[ACTION ITEM]: Could you restate exactly the lines that begin at the line with "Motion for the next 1" and end at the final line of the data?

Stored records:
━━━━━━━━━━━━━━━━━━━━━━━━━━━━━━

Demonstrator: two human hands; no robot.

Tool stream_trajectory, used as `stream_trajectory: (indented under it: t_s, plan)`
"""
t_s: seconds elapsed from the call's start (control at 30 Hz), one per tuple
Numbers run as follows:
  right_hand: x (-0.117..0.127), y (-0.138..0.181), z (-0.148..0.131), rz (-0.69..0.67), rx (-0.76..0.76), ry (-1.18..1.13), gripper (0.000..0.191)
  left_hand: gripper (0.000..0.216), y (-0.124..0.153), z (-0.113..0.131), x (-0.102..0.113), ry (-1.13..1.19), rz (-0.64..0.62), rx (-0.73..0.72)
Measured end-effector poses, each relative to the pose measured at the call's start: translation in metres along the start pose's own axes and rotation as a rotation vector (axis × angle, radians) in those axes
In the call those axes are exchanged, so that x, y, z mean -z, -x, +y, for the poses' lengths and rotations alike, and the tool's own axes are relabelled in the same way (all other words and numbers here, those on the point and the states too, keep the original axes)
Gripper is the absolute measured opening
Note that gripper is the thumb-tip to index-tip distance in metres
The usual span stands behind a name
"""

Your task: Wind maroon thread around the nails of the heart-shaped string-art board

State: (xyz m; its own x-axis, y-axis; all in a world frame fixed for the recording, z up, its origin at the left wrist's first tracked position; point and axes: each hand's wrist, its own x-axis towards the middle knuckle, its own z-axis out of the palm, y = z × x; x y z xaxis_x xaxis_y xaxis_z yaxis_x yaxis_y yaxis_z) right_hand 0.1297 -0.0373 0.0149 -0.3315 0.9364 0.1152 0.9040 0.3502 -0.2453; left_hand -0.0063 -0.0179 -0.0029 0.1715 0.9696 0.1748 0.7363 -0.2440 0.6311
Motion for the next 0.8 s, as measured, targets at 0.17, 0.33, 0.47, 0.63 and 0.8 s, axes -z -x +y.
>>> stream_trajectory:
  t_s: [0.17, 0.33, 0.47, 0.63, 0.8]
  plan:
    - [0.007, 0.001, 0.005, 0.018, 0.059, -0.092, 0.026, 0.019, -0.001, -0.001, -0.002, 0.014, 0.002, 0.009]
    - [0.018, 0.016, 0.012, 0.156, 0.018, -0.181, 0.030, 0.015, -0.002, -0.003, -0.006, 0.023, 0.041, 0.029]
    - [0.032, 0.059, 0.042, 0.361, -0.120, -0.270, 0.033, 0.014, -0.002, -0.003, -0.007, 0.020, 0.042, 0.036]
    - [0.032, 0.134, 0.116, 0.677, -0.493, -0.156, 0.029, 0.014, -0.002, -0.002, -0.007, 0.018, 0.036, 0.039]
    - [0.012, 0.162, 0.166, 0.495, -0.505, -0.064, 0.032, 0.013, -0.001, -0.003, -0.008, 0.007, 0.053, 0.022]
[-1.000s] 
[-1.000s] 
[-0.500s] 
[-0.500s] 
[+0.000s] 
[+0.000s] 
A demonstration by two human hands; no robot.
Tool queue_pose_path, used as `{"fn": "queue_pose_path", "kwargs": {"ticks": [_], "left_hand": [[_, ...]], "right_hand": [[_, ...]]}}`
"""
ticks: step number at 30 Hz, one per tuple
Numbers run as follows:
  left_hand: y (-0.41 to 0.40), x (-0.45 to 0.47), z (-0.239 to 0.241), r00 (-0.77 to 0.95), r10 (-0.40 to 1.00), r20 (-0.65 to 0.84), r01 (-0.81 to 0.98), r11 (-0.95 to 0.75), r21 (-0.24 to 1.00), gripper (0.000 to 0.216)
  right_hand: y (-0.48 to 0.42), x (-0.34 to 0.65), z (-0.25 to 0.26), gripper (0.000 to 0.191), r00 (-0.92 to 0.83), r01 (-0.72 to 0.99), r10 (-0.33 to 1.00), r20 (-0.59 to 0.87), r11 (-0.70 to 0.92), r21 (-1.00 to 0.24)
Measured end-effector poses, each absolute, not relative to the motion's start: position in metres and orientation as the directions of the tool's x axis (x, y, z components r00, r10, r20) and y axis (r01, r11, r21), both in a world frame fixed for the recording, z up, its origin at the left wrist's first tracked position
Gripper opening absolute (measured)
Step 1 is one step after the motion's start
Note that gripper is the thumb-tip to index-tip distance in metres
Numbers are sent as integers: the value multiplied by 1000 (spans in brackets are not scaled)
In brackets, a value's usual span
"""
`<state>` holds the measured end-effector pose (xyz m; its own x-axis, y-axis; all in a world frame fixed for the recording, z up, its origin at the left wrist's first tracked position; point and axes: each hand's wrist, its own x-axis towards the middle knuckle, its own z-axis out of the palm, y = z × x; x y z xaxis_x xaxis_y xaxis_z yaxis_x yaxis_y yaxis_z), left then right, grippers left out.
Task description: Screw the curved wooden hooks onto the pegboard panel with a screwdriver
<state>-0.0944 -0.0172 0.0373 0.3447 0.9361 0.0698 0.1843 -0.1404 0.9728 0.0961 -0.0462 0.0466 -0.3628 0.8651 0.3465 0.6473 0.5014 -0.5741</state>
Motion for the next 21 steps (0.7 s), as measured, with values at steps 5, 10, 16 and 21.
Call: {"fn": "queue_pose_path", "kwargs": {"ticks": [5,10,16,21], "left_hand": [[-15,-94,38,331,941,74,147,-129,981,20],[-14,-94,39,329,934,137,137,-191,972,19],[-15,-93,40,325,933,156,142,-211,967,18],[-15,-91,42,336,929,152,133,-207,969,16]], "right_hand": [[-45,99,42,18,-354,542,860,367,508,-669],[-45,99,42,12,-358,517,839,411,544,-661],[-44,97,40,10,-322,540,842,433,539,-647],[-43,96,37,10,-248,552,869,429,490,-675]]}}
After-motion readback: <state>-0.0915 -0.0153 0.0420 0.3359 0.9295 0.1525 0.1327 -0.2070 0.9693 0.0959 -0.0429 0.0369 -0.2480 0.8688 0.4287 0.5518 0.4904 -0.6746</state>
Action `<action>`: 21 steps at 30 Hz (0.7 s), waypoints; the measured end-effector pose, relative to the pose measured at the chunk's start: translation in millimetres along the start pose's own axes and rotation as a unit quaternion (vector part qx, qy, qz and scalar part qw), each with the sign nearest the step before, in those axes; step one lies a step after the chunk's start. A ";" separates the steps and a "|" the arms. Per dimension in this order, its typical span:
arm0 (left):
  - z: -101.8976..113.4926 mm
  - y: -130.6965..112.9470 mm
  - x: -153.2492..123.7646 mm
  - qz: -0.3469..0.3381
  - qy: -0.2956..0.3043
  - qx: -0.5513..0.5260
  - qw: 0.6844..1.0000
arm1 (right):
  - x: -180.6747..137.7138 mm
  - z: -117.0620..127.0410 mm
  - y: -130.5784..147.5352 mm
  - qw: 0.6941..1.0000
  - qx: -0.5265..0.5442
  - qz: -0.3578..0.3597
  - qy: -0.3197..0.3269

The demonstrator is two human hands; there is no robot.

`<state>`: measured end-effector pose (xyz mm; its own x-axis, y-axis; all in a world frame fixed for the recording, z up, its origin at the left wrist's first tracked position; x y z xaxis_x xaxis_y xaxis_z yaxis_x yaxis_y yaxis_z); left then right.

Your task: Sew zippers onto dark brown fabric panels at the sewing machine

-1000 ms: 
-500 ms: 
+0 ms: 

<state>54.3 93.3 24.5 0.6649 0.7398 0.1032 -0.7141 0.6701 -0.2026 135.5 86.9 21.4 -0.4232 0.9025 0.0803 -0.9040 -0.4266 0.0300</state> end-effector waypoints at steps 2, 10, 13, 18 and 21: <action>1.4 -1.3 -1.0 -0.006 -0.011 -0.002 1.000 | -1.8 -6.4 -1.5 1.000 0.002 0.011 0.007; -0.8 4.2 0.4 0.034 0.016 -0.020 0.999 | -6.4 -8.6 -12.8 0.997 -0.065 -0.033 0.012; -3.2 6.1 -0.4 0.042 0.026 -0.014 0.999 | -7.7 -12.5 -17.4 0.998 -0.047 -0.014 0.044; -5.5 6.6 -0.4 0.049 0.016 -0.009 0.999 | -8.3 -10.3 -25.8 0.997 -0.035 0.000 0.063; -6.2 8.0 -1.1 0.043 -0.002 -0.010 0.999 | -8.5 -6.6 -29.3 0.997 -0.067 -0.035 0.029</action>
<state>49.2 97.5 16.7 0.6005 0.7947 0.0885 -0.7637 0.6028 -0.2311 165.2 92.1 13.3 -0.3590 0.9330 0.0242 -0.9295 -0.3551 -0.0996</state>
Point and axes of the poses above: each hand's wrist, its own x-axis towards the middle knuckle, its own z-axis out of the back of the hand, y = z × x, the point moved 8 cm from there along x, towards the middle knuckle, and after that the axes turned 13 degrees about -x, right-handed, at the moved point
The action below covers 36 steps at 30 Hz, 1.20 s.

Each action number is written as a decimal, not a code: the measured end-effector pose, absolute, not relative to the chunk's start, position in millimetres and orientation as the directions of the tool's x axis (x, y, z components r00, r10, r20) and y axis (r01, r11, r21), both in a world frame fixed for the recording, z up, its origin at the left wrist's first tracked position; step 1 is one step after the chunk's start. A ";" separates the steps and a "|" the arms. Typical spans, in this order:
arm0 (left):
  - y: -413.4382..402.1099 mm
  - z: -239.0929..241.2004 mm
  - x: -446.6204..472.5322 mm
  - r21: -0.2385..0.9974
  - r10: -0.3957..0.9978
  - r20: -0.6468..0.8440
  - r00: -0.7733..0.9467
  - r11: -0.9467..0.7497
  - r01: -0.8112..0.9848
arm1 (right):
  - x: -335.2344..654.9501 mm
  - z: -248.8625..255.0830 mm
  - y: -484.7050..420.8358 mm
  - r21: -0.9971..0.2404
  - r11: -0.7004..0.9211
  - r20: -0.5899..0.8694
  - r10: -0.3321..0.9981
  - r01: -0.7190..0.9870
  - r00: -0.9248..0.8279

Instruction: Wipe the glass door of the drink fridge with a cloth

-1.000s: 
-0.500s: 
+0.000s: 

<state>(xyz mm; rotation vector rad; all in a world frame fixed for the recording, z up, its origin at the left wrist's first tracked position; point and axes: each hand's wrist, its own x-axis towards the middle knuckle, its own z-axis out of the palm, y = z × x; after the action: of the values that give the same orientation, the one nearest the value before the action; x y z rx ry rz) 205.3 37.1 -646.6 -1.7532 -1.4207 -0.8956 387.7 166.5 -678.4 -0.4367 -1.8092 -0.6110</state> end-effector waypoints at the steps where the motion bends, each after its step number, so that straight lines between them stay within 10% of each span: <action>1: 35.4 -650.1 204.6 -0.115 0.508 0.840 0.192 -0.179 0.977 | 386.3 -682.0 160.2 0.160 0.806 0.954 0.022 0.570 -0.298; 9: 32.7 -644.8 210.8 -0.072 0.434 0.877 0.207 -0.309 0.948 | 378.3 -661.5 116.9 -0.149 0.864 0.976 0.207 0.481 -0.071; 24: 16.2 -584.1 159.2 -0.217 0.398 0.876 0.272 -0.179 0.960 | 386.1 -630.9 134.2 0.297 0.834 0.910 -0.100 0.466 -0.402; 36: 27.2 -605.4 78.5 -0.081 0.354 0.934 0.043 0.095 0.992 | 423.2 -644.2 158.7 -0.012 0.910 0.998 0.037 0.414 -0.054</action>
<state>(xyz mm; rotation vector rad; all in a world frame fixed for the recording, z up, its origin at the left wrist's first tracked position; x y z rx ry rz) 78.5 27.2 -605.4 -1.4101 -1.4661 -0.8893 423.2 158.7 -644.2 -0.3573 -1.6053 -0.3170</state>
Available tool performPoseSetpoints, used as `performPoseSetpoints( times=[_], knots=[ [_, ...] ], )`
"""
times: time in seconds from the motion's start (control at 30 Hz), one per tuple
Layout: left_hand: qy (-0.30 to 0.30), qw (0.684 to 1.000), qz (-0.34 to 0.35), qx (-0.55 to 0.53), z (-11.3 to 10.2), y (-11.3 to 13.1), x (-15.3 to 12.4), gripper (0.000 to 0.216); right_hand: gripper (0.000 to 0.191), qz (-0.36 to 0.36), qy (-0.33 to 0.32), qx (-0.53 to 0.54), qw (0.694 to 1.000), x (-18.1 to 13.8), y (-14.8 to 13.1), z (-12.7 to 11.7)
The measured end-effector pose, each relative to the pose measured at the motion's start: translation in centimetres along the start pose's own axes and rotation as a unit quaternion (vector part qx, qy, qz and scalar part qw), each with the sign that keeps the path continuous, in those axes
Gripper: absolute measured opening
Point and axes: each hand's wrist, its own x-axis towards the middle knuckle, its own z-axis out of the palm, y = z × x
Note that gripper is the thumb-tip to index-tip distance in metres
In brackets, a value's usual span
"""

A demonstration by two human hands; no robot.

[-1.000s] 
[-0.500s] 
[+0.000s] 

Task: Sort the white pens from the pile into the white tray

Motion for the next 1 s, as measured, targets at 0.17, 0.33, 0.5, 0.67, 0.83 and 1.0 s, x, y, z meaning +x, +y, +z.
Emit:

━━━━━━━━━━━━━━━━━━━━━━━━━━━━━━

[RESULT OF THIS EXERCISE]:
Motion for the next 1 s, as measured, targets at 0.17, 0.33, 0.5, 0.67, 0.83 and 1.0 s, x, y, z meaning +x, +y, +z.
Emit:

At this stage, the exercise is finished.